Pallone più leggero, campi e porte più piccoli, tempi ridotti. La rivoluzione del calcio femminile passa anche per la riduzione delle misure. L’Italia è protagonista dei MondialiDonne di calcio in corso di svolgimento in Francia. L’anno scorso gli uomini sono rimasti a guardare quelli di Russia alla televisione, le ragazze di Milena Bartolini sono invece protagoniste dei Mondiali Donne transalpini.

Partita dopo partita, vittoria dopo vittoria i MondialiDonne hanno conquistato audience tv ed entusiasmo ma hanno anche moltiplicato le perplessità sulle prestazioni delle atlete costrette a giocare nelle stesse condizioni dei maschi.

Per quanto il MondialeDonne sia il top della disciplina, la differenza tra un uomo ed una donna non può esser colmata dalla capacità di gioco. Credo sia giusto che, sul modello di altri sport, il calcio femminile prenda in seria considerazione l’ipotesi di ridurre le proprie dimensioni per favorire lo spettacolo, la regolarità agonistica e la stessa tutela della salute.

Nel MondialeDonne le atlete utilizzano campi, palloni, porte, tempi del tutto identici a quelli maschili.

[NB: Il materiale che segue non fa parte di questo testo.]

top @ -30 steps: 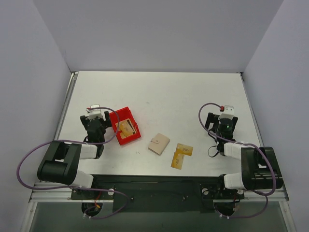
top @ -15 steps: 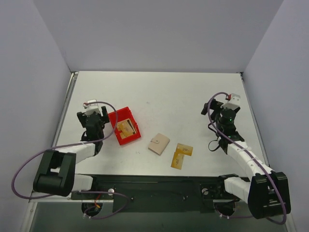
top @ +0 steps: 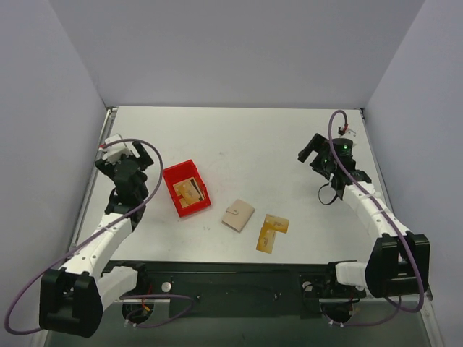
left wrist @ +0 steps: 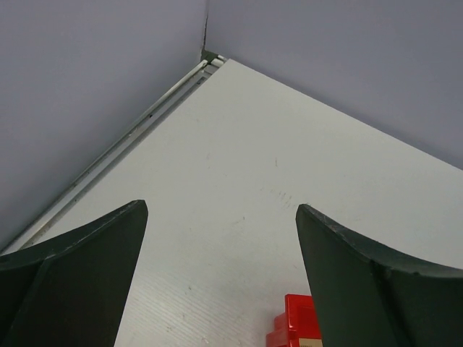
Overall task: Put the credit cards into the card holder
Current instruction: Open the card holder at the center of the board.
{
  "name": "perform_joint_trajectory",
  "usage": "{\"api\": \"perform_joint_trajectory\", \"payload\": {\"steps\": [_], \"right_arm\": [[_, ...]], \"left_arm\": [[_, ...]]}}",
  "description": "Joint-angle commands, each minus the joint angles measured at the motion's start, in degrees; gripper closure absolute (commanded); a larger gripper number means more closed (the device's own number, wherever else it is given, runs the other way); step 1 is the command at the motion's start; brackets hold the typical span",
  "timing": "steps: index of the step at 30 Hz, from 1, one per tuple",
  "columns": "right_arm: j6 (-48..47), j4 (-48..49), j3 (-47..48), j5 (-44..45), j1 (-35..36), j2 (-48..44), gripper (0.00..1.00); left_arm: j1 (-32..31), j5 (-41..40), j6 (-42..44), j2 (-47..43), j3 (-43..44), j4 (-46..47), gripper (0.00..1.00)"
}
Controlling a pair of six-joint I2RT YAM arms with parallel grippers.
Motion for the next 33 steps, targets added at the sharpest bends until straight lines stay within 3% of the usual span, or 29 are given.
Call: {"api": "perform_joint_trajectory", "payload": {"steps": [1,6,10,14,17,22,27,33], "right_arm": [[7.5,-4.2,0.2,-10.0,-3.1,4.5,0.0],[8.8,0.2,-2.6,-15.7,-3.9,5.2,0.01],[9.0,0.3,-1.8,-19.2,-2.1,7.8,0.08],[6.2,-1.4,-1.5,-14.0,4.3,7.0,0.08],[6.7,1.9,-3.9,-12.4,9.8,5.7,0.08],[11.0,4.0,-7.7,-8.8,18.2,3.0,0.08],[17.0,10.1,-14.6,-8.5,23.7,1.0,0.09],[21.6,12.1,-18.6,-5.0,30.1,1.0,0.14]], "left_arm": [[0.0,-0.5,-6.4,0.8,5.4,-11.4,0.05],[0.2,-2.0,-11.6,4.5,10.9,-21.3,0.05],[0.3,4.7,-14.3,7.1,12.0,-23.7,0.05],[0.3,4.3,-18.2,7.4,11.6,-27.9,0.05],[0.3,10.0,-17.2,6.3,11.0,-26.7,0.05],[-1.0,18.5,-16.1,5.2,13.1,-27.6,0.06],[-5.7,21.6,-15.1,5.2,17.5,-31.9,0.06],[-6.5,25.4,-16.7,5.1,17.5,-29.6,0.06]]}}
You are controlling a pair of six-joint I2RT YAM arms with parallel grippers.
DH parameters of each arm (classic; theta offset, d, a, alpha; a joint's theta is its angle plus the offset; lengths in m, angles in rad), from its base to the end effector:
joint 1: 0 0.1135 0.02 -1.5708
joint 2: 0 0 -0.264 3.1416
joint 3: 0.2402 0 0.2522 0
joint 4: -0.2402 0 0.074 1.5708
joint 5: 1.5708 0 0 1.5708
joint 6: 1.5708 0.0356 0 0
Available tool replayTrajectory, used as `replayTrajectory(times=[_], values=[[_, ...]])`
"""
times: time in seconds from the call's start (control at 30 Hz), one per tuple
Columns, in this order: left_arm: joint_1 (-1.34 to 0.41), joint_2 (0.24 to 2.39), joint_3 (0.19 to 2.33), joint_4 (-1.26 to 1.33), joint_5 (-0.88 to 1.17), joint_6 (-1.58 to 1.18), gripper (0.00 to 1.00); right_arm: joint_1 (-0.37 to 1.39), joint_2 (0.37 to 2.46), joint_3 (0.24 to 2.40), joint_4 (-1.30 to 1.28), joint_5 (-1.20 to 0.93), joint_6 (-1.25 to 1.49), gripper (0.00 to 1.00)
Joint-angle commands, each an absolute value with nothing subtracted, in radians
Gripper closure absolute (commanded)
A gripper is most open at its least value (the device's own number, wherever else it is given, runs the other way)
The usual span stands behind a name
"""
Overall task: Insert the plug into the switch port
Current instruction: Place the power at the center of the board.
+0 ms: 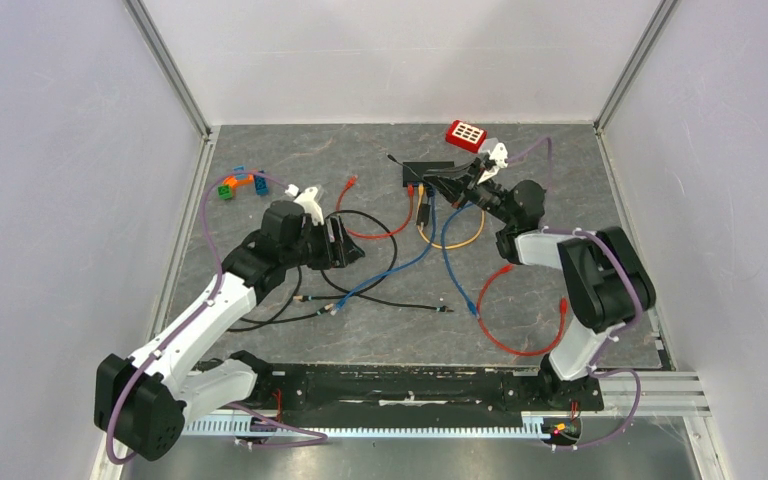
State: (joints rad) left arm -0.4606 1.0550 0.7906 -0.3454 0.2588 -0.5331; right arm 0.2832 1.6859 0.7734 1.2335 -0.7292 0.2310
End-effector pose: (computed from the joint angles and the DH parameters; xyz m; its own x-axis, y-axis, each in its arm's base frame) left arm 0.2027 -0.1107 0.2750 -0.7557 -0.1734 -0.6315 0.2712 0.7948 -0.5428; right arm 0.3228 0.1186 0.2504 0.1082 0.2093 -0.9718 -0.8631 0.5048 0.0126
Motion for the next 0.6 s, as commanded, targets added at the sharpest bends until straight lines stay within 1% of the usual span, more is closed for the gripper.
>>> replayTrajectory(times=[0.0,0.1,0.2,0.27,0.3,0.4,0.57], values=[[-0.463,1.063,0.856,-0.337,0.247,-0.496,0.31,0.281,1.474,0.83,0.725,-0.728,-0.205,1.0],[-0.463,1.058,0.842,-0.344,0.24,-0.481,0.31,0.278,1.392,0.913,0.287,-0.643,-0.519,1.0],[-0.462,1.052,0.816,-0.335,0.243,-0.486,0.31,0.263,1.338,0.95,0.01,-0.543,-0.773,1.0],[-0.462,1.044,0.799,-0.323,0.249,-0.496,0.31,0.257,1.312,0.954,-0.199,-0.516,-1.006,1.0],[-0.462,1.043,0.792,-0.32,0.251,-0.501,0.31,0.256,1.302,0.948,-0.261,-0.486,-1.111,1.0],[-0.462,1.035,0.777,-0.314,0.259,-0.508,0.31,0.242,1.284,0.924,-0.393,-0.39,-1.284,1.0],[-0.462,1.032,0.761,-0.304,0.26,-0.515,0.31,0.235,1.348,0.861,-0.456,-0.347,-1.335,1.0]])
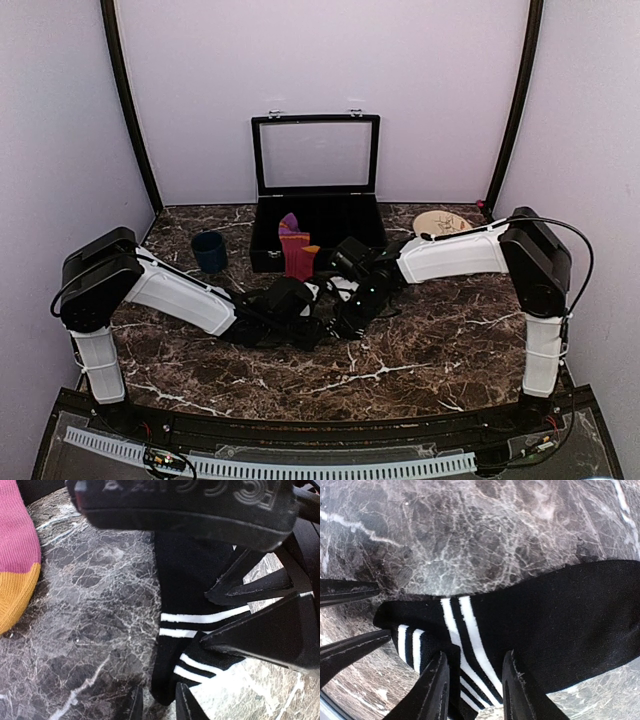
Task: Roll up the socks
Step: Roll the sock at the center of the board.
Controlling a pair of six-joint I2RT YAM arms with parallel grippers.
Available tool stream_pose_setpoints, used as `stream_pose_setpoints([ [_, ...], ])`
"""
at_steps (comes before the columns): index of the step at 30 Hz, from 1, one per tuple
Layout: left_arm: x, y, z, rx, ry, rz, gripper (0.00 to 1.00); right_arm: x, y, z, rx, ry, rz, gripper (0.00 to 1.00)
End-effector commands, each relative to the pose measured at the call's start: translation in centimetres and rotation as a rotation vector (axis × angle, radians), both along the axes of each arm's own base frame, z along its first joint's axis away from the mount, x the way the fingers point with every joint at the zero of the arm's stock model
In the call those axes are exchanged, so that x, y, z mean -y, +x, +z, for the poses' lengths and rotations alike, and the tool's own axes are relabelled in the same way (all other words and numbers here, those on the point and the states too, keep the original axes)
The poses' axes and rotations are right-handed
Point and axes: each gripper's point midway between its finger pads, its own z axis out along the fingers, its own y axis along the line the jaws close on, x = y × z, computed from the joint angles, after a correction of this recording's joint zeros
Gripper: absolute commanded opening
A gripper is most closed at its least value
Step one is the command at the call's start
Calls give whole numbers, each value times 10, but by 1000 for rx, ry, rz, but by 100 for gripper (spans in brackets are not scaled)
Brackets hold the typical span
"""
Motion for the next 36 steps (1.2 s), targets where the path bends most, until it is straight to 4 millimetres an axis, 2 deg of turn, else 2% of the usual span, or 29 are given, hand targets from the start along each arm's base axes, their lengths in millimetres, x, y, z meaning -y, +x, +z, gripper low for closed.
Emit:
stream_pose_setpoints([
  [1,-10,-18,-28,-72,82,-29,24,16,-2,-4,-7,-36,-45,35],
  [6,-9,-17,-29,-73,80,-30,23,21,1,-3,12,-47,-69,35],
  [12,-6,-16,-28,-69,76,-31,23,18,1,4,19,-14,-72,35],
  [23,4,-13,-14,-44,11,-38,24,19,-1,6,14,-3,-76,35],
  [25,5,-12,-8,-33,-13,-38,26,19,-2,6,11,-1,-75,35],
  [29,9,-12,3,-6,-61,-55,36,18,-1,5,7,-1,-72,35],
  [36,15,-11,11,14,-89,-76,48,18,1,7,10,7,-75,36],
])
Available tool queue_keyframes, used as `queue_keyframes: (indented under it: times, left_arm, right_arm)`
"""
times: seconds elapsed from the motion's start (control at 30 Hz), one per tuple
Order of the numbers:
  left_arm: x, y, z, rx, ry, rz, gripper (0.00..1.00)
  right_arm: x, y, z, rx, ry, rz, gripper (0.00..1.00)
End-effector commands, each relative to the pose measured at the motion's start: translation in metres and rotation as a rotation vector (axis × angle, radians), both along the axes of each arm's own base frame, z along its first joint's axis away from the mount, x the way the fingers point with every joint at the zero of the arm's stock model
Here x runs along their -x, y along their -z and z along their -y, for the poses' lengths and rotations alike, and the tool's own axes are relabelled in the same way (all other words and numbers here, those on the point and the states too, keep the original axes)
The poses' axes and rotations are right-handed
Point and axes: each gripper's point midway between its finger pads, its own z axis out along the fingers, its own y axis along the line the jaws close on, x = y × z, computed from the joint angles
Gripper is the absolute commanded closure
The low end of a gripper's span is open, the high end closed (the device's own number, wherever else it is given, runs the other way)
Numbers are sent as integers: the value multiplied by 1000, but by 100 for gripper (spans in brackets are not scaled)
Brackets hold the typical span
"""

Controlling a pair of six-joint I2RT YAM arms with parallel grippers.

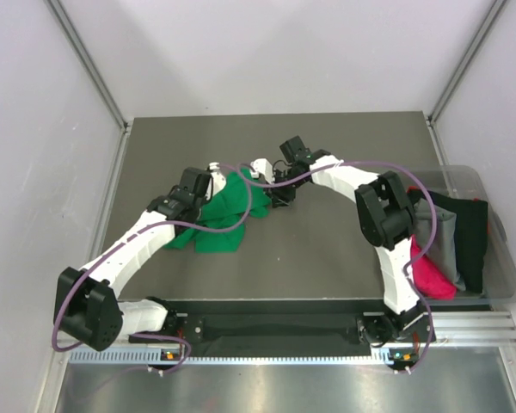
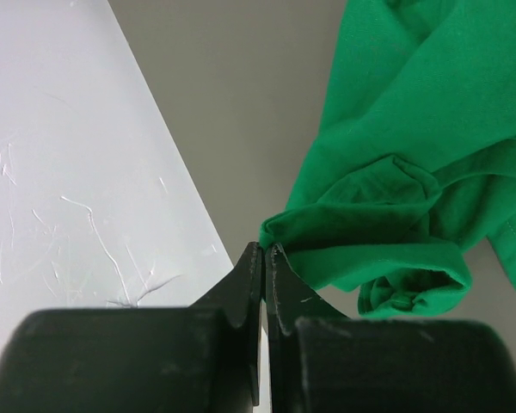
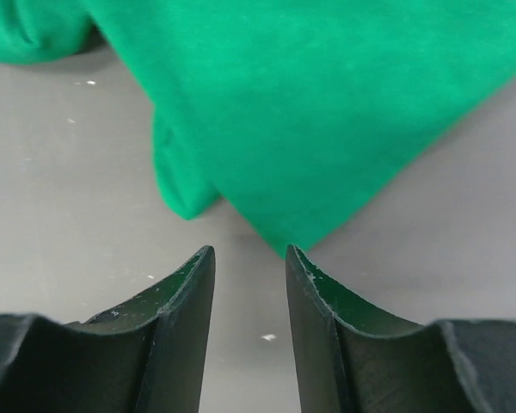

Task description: Fold and stack the t-shirts

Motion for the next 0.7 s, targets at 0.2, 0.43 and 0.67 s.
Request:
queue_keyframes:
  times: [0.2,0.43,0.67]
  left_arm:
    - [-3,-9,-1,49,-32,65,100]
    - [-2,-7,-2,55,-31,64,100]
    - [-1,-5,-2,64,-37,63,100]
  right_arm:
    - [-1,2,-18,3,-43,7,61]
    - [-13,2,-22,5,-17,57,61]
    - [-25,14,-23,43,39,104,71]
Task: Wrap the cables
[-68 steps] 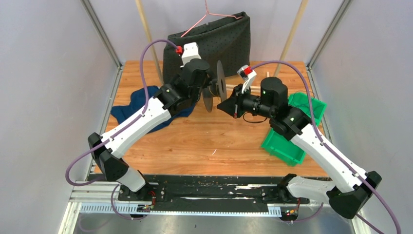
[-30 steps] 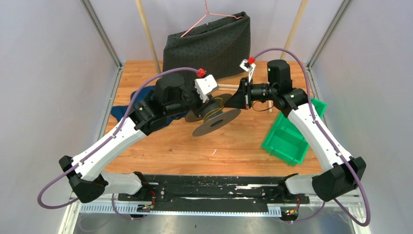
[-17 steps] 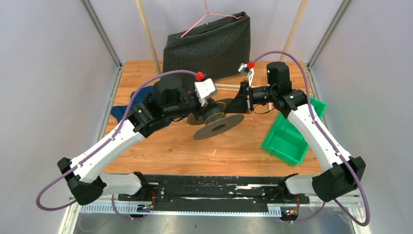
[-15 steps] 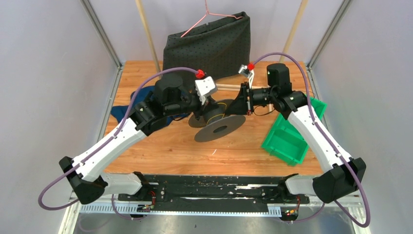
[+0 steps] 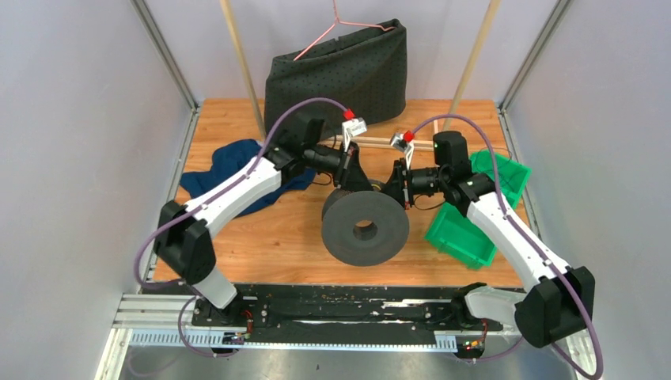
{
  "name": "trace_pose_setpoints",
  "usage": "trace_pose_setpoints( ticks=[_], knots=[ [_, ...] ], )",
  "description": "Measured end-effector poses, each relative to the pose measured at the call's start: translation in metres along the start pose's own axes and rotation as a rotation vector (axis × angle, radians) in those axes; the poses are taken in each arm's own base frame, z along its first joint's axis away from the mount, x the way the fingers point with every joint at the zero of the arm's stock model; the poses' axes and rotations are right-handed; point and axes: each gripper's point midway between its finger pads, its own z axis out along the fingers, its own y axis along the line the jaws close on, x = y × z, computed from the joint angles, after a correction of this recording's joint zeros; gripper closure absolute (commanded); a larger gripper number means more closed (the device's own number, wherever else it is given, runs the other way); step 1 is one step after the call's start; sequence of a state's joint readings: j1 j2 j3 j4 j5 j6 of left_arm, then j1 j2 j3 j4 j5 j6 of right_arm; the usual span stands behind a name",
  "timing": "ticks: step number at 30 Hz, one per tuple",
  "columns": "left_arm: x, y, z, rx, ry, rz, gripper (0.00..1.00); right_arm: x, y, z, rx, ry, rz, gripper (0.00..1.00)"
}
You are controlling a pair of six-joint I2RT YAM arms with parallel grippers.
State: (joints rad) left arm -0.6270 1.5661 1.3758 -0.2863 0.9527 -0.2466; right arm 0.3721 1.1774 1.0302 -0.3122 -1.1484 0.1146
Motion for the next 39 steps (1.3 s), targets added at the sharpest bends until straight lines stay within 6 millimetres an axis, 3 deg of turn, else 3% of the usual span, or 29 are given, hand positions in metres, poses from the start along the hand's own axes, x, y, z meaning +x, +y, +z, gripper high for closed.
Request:
trace_pose_setpoints(
  ticks=[9,16,20,29,33,39],
  knots=[
    [0.053,0.053,0.039,0.052,0.116,-0.185,1.00,0.054,-0.053,0.014,0.069,0.058,0.134,0.99],
    [0.089,0.099,0.056,0.049,0.185,-0.253,1.00,0.093,-0.104,0.028,0.159,0.078,0.257,0.99],
    [0.101,0.120,0.065,0.061,0.246,-0.307,1.00,0.107,-0.127,0.033,0.193,0.052,0.307,0.99],
    [0.104,0.155,0.071,0.021,0.283,-0.329,0.76,0.112,-0.153,0.042,0.228,0.000,0.346,0.99],
    [0.091,0.172,0.075,-0.047,0.256,-0.268,0.73,0.120,-0.158,0.047,0.225,0.002,0.387,0.99],
    [0.051,0.203,0.079,-0.159,0.182,-0.153,0.67,0.131,-0.160,0.053,0.220,0.020,0.442,0.99]
  ],
)
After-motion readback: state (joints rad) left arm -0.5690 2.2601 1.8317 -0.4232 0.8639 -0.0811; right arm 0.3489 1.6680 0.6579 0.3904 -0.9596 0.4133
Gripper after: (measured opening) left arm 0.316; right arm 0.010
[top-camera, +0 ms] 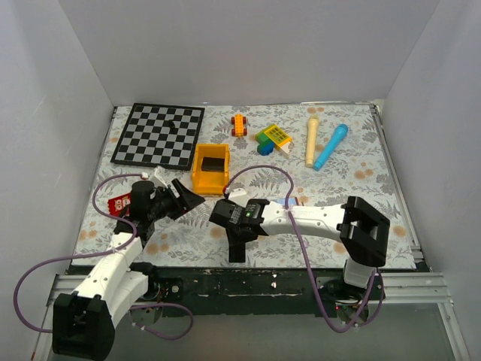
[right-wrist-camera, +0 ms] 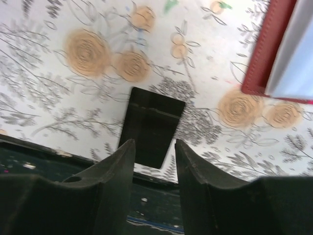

Non sarebbe più logico che potessero cimentarsi con un pallone meno pesante, con porte meno alte e larghe, con campi più piccoli e tempi ridotti. In molti sport è praticata questa saggia discriminazione. Nella pallavolo, ad esempio, la rete è più bassa di 19 centimetri. Nel tennis le gare di disputano al massimo 2/3 set. Senza nulla togliere alla dignità delle atlete ed alla qualità agonistica della competizione. Il basket ha le stesse misure ma mentre centinaia di atleti sono in grado di schiacciare a canestro, nessuna donna raggiunge quota 3.05; una discrimimazione evidente.

Finora il mondo del calcio è rimasto abbastanza indifferente alla riflessione sulle misure. Il timore è forse quello di alimentare insensate polemiche con accusa di sessismo e discriminazione. Alcuni ritengono che il miglioramento della preparazione tecnica e fisica consentirà alle donne di colmare il gap fisico tra i sessi. Ma nel frattempo non sarebbe utile ridurre tutte le dimensioni per esaltare le prestazioni delle nostre beniamine?